Enquanto isso, milhares de haitianos permanecem em Tijuana, esperando para entrar nos Estados Unidos ou tentando estruturar a vida no México, como Stephanie, que fugiu do Haiti em 2014 com seus dois filhos pequenos.

Após a destruição de todo o seu bairro de Porto Príncipe no terremoto de 2010 e uma série subsequente de surtos de cólera, ela investiu as poucas economias na fuga para a América do Sul em um barco.

“Porto Príncipe não era mais uma cidade quando eu parti”, disse ela. “Apenas uma montanha de lixo – foi disso que saímos.”

Após tentar viver no Brasil, ela deixou os filhos com amigos e começou uma jornada de quatro meses a pé até Tijuana, na esperança de eventualmente conseguir asilo nos Estados Unidos.

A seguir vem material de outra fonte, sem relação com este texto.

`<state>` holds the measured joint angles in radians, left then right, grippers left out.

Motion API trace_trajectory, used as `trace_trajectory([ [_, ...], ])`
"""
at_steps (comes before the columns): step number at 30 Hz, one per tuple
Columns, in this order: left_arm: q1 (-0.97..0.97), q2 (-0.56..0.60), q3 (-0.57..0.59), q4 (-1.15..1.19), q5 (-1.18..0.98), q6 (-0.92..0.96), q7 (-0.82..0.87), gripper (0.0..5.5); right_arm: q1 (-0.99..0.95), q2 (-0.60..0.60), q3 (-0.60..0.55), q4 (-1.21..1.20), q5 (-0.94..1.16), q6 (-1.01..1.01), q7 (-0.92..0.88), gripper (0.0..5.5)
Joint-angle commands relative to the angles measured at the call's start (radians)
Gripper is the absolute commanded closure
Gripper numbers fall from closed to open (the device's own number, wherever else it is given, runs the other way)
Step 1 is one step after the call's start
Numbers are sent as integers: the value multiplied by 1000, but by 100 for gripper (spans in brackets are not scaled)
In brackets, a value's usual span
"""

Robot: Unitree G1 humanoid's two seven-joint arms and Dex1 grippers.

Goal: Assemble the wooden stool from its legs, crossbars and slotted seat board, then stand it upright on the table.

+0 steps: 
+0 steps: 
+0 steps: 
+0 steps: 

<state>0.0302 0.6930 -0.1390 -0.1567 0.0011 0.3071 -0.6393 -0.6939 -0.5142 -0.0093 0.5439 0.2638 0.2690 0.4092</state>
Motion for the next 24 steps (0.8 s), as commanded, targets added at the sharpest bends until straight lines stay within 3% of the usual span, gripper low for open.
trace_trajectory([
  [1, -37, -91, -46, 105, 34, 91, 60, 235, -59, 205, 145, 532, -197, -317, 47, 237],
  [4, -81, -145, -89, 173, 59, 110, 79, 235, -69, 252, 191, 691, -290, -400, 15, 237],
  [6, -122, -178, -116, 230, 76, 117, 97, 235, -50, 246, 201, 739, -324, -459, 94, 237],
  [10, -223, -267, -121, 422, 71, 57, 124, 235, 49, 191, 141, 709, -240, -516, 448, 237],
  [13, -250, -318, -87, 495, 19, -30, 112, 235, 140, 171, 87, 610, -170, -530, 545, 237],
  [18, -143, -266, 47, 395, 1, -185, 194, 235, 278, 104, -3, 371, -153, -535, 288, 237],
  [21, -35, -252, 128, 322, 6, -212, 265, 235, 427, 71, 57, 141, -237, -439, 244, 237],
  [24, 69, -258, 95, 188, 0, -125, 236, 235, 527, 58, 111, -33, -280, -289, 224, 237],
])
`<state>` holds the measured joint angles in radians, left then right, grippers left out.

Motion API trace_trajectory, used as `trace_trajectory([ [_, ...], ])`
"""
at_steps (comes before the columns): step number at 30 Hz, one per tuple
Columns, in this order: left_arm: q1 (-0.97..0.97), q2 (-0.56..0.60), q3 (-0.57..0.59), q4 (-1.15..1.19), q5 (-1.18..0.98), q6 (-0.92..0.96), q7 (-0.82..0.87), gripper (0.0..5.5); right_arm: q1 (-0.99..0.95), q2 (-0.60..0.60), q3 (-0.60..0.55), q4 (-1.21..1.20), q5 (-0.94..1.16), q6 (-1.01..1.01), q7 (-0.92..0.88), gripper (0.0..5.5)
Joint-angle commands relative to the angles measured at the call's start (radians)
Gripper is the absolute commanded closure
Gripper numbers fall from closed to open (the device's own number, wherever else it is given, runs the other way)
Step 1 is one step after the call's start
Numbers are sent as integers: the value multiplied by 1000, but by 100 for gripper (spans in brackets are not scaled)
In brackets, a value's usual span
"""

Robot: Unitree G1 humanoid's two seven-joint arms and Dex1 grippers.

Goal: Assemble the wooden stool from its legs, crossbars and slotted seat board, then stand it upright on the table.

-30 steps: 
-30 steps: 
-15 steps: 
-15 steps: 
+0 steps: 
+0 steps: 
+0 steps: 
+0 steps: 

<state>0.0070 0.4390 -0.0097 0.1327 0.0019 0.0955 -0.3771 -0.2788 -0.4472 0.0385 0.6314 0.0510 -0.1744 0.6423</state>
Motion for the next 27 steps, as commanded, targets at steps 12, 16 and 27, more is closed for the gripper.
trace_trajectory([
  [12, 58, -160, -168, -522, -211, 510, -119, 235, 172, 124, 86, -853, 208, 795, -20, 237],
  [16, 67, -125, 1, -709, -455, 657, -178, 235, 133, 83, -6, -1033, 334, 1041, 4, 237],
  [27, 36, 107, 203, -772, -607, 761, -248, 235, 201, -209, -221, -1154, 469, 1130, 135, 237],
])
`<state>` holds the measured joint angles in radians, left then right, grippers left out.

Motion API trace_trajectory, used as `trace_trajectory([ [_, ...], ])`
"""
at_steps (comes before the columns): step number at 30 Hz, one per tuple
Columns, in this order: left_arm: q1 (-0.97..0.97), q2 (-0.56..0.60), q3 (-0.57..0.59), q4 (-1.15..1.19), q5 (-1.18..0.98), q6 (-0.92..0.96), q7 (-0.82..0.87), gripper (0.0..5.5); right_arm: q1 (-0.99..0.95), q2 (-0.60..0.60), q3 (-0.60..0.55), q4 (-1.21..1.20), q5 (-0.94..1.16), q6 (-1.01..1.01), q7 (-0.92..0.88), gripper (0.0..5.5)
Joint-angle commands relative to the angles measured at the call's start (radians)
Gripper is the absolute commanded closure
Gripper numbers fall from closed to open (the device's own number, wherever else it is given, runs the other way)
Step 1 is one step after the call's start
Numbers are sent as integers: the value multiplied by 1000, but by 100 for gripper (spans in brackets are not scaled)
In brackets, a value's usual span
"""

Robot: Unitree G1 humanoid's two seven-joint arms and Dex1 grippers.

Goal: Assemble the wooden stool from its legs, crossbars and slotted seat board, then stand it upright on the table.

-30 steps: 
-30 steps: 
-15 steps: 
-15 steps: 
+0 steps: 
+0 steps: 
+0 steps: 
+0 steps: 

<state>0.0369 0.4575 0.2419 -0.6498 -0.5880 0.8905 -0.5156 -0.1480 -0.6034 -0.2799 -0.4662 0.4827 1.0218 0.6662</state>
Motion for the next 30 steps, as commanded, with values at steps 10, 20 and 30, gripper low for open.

Ela disse que foi sequestrada e roubada por homens armados no caminho e passou um mês inteiro perdida com outros viajantes haitianos na selva do Panamá.

Ao chegar ao México em 2018, as autoridades a detiveram por dois meses por entrada ilegal. Um erro de digitação no documento de identificação que ela recebeu posteriormente significa que ela ainda é considerada ilegal e não pode obter atendimento médico.

Muitos de seus amigos partiram para cruzar a fronteira nos últimos meses, mas ela disse que desistiu dos sonhos de obter asilo nos Estados Unidos. Ela fala frequentemente ao telefone com os filhos no Brasil, mas também teme pela segurança deles.

“Não sei o que fazer ou como ver meus bebês de novo”, disse Stephanie, que mora em um quarto com uma dúzia de outras pessoas e ganha a vida cozinhando em um restaurante haitiano. “Eu não posso voltar, mas não tenho para onde ir. Estou presa aqui. ”

Perdendo a esperança

As autoridades policiais de Tijuana não responderam a vários questionamentos da imprensa sobre o caso de Stephanie e outras alegações de discriminação policial contra haitianos na cidade.

No verão passado, protestos anti-racismo eclodiram em torno de El Chaparral, estimulados em parte pelo suposto assassinato de um homem haitiano pela polícia local, os ativistas dizem haver uma onda de detenções arbitrárias sobre a comunidade negra.

A cada dia que passa, mais pessoas estão perdendo a esperança de chegar aos Estados Unidos.

Edile Eglaus disse que também se sente preso em Tijuana, onde ele, sua esposa e seus dois filhos vivem em uma pobreza extrema em um abrigo para migrantes na periferia da cidade, sobrevivendo de cestas básicas entregues por instituições de caridade.